| What the exercise asks |
Answer with a bare number: the count of lines in the data below that contain the word "aluminium".

| Dataset entries |
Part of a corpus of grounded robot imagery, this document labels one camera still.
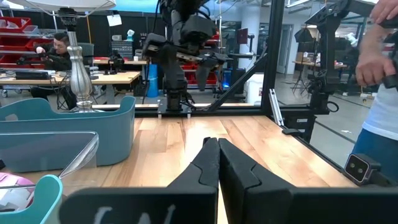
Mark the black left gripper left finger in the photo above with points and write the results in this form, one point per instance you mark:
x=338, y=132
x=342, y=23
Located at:
x=199, y=174

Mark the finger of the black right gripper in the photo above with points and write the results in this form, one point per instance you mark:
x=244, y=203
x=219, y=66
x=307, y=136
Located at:
x=205, y=74
x=175, y=71

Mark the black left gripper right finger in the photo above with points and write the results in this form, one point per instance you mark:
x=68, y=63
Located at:
x=242, y=180

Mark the pink and white stapler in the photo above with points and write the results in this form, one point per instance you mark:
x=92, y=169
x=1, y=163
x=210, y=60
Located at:
x=12, y=182

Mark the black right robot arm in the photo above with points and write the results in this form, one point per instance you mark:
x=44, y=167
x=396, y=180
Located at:
x=177, y=99

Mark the red shelf rack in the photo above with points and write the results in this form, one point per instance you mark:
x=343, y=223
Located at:
x=214, y=79

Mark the blue barrel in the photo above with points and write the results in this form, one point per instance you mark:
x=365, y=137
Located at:
x=152, y=84

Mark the white bin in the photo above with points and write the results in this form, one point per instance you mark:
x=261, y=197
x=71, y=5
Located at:
x=255, y=90

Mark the wooden desk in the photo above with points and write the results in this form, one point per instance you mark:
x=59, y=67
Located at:
x=118, y=77

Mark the white paper sheet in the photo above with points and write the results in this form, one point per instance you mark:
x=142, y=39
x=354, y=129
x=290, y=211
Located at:
x=114, y=20

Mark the table lamp white shade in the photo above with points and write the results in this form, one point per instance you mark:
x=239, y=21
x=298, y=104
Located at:
x=79, y=81

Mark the black tripod light stand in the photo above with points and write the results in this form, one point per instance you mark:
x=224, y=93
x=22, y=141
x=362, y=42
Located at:
x=303, y=35

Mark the dark teal plastic bin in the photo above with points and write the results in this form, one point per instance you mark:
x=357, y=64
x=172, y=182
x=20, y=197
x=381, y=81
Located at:
x=93, y=140

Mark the person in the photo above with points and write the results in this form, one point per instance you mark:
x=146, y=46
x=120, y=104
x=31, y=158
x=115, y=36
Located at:
x=382, y=118
x=59, y=59

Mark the black case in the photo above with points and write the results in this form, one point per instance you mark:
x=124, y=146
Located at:
x=32, y=75

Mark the clear plastic container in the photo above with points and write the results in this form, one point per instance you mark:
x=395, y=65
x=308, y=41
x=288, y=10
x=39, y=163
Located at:
x=46, y=149

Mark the teal green plastic bin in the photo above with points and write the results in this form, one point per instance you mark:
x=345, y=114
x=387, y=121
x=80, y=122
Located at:
x=46, y=199

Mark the red shelf bins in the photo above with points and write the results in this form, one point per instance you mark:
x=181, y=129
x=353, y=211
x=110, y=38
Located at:
x=12, y=42

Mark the black aluminium table frame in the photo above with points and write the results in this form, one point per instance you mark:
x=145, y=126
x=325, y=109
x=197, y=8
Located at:
x=273, y=46

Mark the silver bracket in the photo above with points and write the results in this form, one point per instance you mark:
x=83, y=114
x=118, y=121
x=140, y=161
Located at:
x=276, y=107

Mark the black table-level camera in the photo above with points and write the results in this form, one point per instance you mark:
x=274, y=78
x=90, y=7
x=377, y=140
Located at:
x=357, y=168

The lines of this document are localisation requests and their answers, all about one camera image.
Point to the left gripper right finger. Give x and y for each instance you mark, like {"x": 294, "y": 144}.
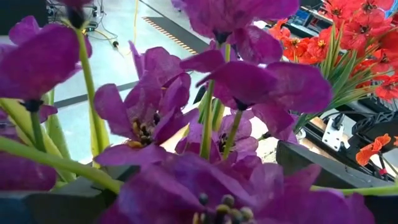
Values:
{"x": 335, "y": 172}

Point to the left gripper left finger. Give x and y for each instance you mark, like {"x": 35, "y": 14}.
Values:
{"x": 46, "y": 208}

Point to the orange artificial flower bunch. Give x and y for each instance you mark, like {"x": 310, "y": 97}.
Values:
{"x": 371, "y": 149}
{"x": 295, "y": 46}

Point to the purple artificial flower bunch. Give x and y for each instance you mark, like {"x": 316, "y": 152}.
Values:
{"x": 155, "y": 93}
{"x": 40, "y": 59}
{"x": 264, "y": 84}

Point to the red artificial flower bunch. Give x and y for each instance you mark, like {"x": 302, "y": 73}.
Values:
{"x": 363, "y": 28}

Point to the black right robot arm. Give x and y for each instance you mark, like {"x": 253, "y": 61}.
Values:
{"x": 377, "y": 124}

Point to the grey desk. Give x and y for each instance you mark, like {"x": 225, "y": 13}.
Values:
{"x": 306, "y": 23}

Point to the red white striped tape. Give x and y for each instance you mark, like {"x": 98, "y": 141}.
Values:
{"x": 174, "y": 35}

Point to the white metal frame bracket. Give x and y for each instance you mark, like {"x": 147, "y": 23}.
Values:
{"x": 334, "y": 135}

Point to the black aluminium table frame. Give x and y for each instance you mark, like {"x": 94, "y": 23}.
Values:
{"x": 317, "y": 137}

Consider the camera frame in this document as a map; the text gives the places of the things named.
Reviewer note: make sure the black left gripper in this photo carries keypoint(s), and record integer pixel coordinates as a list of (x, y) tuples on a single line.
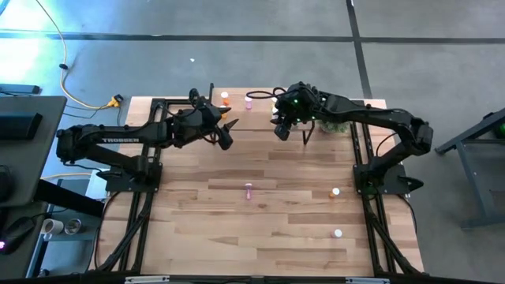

| Exercise answer |
2